Yochai Benkler describes “three primary categories of inputs” for the production of information and culture that I think bear considerable relevance for composition:

  1. “existing information and culture,”
  2. “the mechanical means of sensing our environment, processing it, and communicating new information goods,” or in other words, information technology, and
  3. “human communicative capacity — the creativity, experience, and cultural awareness necessary to take from the universe of existing information and cultural resources and turn them into new insights, symbols, or representations meaningful to others with whom we converse” (52).

“Inputs” are here meant in the economic sense, in the same way that neoclassical economists looking at industrial capitalism talked about the “inputs” of labor, land, and capital being the most important factors of production. Writing and its teaching, of course, are deeply concerned with the production of information and culture. Benkler then goes on to point out that “given the zero [marginal] cost of existing information and the declining cost of communication and processing, human capacity becomes the primary scarce resource in the networked information economy” (52). In this statement, he seems to agree with the strong position Richard Lanham takes in The Economics of Attention about the contrast between a glut of information and a scarcity of attention — and that attention, that human communicative capacity, is composition’s chief disciplinary concern. At a fundamental level, it’s what compositionists teach.
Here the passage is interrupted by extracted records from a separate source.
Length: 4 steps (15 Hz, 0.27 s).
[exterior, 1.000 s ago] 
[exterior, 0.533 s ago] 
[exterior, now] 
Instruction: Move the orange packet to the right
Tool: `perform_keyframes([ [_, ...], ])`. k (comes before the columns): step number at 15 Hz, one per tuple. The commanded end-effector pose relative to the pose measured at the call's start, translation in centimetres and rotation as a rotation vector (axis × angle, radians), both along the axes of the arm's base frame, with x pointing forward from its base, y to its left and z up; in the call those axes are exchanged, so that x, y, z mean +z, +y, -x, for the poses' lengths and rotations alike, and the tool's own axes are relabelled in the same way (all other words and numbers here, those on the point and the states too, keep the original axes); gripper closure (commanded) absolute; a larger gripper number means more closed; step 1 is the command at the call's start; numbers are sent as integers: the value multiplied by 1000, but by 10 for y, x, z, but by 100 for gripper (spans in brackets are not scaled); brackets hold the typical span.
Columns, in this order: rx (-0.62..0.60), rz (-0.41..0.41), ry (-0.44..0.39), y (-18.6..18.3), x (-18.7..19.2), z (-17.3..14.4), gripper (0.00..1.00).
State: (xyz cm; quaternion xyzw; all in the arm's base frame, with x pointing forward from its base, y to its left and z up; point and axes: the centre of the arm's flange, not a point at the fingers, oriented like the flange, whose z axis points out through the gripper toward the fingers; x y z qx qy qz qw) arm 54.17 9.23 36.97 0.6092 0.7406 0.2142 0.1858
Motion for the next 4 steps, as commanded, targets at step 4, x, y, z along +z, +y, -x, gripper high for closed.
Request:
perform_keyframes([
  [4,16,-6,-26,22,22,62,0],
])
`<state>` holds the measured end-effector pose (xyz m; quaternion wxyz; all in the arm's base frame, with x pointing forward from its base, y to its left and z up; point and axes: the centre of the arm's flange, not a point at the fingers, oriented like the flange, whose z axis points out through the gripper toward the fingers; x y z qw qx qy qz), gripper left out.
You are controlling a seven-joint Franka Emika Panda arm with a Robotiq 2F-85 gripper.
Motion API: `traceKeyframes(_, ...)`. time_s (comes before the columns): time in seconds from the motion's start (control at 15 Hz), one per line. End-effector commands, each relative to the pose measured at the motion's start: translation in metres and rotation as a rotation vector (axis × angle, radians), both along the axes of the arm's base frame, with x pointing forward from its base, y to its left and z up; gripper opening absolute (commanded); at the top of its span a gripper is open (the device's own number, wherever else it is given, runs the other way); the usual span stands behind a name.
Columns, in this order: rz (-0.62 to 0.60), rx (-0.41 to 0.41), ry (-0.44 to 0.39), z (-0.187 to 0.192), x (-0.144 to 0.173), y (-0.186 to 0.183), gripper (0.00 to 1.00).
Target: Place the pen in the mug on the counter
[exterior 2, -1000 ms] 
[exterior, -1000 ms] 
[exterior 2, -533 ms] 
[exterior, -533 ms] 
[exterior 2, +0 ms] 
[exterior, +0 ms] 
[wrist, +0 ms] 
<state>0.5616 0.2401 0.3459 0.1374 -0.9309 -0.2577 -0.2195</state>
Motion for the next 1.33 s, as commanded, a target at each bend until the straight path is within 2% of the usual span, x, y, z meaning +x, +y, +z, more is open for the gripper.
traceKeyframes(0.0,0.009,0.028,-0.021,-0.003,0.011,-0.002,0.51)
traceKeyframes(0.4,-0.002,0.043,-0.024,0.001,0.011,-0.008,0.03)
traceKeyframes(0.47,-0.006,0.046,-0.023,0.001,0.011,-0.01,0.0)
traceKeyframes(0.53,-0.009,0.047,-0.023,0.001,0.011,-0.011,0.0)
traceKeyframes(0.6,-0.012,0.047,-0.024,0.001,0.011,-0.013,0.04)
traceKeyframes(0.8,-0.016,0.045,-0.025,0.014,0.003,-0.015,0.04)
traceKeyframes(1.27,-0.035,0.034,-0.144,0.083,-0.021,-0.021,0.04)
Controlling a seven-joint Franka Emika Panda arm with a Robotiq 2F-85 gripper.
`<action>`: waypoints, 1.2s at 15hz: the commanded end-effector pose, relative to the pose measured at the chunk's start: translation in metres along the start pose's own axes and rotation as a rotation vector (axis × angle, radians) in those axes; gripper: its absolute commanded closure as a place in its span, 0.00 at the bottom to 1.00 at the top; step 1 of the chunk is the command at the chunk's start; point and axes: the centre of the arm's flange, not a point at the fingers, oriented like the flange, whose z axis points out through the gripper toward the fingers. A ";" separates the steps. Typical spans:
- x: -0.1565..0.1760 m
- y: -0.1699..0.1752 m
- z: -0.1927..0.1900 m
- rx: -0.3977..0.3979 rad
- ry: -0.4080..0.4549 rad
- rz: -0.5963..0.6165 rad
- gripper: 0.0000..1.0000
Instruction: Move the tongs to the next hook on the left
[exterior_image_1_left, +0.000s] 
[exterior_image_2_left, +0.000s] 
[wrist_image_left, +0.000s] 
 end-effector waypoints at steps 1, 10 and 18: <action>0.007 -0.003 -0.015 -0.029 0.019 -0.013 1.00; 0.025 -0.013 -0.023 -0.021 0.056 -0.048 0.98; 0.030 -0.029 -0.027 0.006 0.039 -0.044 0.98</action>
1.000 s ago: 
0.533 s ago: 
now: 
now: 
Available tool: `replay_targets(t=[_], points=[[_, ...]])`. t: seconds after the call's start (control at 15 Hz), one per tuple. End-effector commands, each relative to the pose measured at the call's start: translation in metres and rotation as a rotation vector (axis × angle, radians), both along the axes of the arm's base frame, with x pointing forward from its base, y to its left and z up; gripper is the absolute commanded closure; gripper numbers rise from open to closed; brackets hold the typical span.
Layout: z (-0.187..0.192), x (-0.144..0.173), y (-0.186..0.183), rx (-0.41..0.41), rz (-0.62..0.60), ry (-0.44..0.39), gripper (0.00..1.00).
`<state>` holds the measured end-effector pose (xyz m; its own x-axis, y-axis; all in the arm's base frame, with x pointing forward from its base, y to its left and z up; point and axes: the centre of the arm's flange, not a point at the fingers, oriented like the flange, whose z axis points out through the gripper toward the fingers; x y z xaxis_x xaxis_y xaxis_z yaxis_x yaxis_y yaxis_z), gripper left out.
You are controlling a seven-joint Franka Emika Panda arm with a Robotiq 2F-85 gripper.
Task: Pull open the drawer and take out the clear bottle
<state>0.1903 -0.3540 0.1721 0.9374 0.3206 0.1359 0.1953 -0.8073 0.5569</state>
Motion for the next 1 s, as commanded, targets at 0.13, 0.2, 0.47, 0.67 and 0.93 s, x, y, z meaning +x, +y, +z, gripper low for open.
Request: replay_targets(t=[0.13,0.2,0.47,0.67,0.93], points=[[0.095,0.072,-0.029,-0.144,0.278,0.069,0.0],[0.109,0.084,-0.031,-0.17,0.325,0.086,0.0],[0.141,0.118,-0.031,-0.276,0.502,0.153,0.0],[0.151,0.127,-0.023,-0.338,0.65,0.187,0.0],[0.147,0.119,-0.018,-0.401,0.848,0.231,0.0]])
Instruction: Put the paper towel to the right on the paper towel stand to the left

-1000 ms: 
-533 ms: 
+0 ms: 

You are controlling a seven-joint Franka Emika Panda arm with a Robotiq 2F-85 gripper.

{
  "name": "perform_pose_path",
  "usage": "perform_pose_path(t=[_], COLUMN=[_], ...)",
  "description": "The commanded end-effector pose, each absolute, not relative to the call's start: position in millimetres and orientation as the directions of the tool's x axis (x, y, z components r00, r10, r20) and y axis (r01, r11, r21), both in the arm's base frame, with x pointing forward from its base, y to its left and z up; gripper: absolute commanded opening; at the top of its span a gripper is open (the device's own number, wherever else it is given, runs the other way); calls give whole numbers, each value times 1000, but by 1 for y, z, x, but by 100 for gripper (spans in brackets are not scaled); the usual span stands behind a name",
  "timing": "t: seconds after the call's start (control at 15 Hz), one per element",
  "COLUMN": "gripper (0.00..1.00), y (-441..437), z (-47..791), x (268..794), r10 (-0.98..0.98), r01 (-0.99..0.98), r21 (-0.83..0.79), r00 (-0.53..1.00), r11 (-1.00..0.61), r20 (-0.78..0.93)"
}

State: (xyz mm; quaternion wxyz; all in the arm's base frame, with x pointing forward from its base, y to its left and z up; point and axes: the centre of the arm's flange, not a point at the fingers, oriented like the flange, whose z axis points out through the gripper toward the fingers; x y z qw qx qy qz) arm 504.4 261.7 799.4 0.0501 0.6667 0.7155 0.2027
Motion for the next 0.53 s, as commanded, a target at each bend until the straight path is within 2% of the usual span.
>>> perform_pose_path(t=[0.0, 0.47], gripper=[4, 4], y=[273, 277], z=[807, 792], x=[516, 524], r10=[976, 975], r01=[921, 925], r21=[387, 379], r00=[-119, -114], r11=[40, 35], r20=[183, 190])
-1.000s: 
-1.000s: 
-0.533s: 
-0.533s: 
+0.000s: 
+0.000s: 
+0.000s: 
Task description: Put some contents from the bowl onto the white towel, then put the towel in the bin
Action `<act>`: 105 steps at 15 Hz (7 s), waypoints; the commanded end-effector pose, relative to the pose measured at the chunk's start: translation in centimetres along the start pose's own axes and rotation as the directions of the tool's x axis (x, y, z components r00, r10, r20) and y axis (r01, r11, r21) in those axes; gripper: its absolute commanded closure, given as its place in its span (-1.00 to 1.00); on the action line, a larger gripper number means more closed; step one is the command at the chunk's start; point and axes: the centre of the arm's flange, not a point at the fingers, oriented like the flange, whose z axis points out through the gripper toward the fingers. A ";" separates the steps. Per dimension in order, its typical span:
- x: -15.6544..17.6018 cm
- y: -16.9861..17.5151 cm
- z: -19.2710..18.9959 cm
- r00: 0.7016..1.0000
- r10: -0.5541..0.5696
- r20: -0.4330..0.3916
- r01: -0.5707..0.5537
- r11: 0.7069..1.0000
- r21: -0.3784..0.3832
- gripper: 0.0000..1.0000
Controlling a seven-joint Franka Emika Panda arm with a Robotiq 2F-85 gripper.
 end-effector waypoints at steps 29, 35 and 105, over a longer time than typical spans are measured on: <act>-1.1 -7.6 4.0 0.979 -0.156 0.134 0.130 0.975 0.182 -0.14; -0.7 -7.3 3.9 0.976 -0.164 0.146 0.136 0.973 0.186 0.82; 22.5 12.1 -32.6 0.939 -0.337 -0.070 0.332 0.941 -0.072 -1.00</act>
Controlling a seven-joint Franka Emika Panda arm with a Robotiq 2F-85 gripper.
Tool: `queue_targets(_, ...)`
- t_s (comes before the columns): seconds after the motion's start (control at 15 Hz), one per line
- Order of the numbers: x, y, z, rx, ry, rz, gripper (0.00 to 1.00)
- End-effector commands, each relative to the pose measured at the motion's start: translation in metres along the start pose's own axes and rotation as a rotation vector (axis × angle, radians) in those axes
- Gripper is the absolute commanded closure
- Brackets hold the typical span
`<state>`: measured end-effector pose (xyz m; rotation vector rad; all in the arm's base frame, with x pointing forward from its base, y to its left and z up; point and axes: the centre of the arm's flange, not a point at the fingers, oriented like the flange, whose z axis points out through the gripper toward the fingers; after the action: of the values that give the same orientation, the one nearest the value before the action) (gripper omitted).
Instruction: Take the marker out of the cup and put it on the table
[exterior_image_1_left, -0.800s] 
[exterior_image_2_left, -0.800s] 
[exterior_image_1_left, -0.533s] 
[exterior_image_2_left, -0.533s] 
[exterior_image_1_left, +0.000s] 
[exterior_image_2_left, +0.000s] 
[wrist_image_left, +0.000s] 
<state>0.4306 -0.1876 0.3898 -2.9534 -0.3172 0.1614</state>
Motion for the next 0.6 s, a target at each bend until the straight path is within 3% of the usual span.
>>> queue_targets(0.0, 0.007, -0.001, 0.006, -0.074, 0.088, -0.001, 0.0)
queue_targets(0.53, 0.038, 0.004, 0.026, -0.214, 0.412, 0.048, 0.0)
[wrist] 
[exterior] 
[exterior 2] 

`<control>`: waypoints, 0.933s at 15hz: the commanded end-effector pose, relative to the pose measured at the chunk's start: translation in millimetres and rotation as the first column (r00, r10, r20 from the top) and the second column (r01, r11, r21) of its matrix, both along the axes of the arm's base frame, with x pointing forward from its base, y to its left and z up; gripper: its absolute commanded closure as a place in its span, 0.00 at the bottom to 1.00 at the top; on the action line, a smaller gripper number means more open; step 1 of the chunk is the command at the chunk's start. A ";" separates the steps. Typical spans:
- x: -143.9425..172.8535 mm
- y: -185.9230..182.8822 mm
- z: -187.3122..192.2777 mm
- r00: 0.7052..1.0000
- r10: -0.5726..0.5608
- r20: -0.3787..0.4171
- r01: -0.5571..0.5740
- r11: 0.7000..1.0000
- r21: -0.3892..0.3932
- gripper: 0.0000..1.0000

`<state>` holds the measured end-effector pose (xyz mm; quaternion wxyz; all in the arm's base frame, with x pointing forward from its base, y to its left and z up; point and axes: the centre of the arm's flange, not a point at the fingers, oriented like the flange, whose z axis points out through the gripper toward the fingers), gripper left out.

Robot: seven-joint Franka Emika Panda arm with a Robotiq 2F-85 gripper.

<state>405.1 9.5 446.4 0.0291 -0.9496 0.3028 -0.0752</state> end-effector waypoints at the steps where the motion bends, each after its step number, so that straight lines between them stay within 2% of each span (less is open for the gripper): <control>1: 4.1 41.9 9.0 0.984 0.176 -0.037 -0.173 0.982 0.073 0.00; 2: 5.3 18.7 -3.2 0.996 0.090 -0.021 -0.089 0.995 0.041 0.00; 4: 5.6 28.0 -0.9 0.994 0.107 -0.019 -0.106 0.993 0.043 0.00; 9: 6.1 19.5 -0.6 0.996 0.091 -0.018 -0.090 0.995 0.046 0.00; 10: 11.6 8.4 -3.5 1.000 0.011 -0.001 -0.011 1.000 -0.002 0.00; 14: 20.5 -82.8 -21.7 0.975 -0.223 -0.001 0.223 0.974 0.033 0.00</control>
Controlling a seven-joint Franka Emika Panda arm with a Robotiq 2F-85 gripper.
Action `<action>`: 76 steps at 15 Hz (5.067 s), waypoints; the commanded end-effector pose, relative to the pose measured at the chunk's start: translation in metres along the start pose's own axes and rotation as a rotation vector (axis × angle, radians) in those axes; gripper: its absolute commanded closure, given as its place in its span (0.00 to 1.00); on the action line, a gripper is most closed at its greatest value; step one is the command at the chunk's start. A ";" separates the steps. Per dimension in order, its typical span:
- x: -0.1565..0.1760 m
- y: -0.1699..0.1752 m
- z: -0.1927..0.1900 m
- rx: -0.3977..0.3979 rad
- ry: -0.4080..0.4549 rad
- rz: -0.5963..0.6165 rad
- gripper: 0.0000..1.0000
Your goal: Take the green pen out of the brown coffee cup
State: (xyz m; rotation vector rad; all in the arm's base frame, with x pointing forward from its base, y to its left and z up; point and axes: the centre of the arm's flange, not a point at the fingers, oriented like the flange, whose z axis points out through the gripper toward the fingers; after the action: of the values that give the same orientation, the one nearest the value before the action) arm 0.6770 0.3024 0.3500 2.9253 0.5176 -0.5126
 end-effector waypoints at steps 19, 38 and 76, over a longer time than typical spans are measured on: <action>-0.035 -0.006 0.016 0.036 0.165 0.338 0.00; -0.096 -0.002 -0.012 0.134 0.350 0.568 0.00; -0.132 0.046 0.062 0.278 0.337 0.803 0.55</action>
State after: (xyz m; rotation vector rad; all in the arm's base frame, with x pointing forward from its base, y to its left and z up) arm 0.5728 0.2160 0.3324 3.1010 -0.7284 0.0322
But Benkler cautions that “human communicative capacity, however, is an input with radically different characteristics than those of, say, printing presses or satellites” in its individuated and non-aggregate nature (52) — and this is where I think Benkler’s analysis is more careful and useful than Lanham’s. Lanham seeks to apply economy as metaphor to the production, circulation, and use of information, and his economic metaphor is a capitalist one. Benkler’s analysis, on the other hand, deals with economy not as metaphor for something other than itself, but as actuality, and so illustrates with much more suasive force the ways in which “we live life and exchange ideas in many more diverse relations than those mediated by the market” (53). While Adam Smith powerfully illustrates how markets benefit from the individual’s self-interested actions, there are other spheres of economic activity wherein individuals acting on their own in diverse relations and for diverse motivations produce surplus value. As Benkler argues, “the economics of production in a digital environment should lead us to expect an increase in the relative salience of nonmarket production models in the overall mix of our information production system, and it is efficient for this to happen — more information will be produced, and much of it will be available for its users at its marginal cost” (56). I’m a little confused by that last bit, in two ways: first, what exactly is that marginal cost and how is it calculated? (This is why I was going on a while back about Piero Sraffa and the Cambridge capital controversy.) Second, I understand that there are costs (opportunity and otherwise, and Lanham’s focus on attention seems to me to deal chiefly with opportunity costs) accounted for in many forms of nonmarket and alternative market transactions, but I’m not sure what Benkler’s getting at here unless he’s being witty and expecting us to fill in the caveat that he’s already shown in pages previous that said marginal cost is zero.

Doubts aside, though, the question remains: what does this mean for the composition classroom? What happens when we consider how human communicative capacity, the diverse individuation of production, and the production of value in a diverse array of market and nonmarket transactions for diverse motivations? What does it mean in an economic sense when we understand that freewriting, peer response, drafting, revision, and reflection are deeply inefficient processes? There’s a fairly simple answer, I think. I’ve had students here who come to me, frustrated with their writing, frustrated with their drafts, and ask: “Sir, what’s the approved solution for this essay?” That approach gets me frustrated, as well, because it’s the Army ideology, the idea that there’s a single right answer that everyone can get to by using the same sets of steps, the substitution of the idea that there is a single unitary writing process for the understanding that writing is a messy, complicated, recursive multi-step process that differs from individual to individual; a process that needs to be learned on the diverse terms of those individuals. In that learning and understanding, nonmarket transactions and transactions that take place at economic locations other than the margin — the sloppy, inefficient transactions — are products and indicators of surplus. Going beyond the ideology of scarcity — beyond Lanham’s implications that we have only so much attention to give and must therefore ration it with maximal efficiency — is what produces and sustains growth.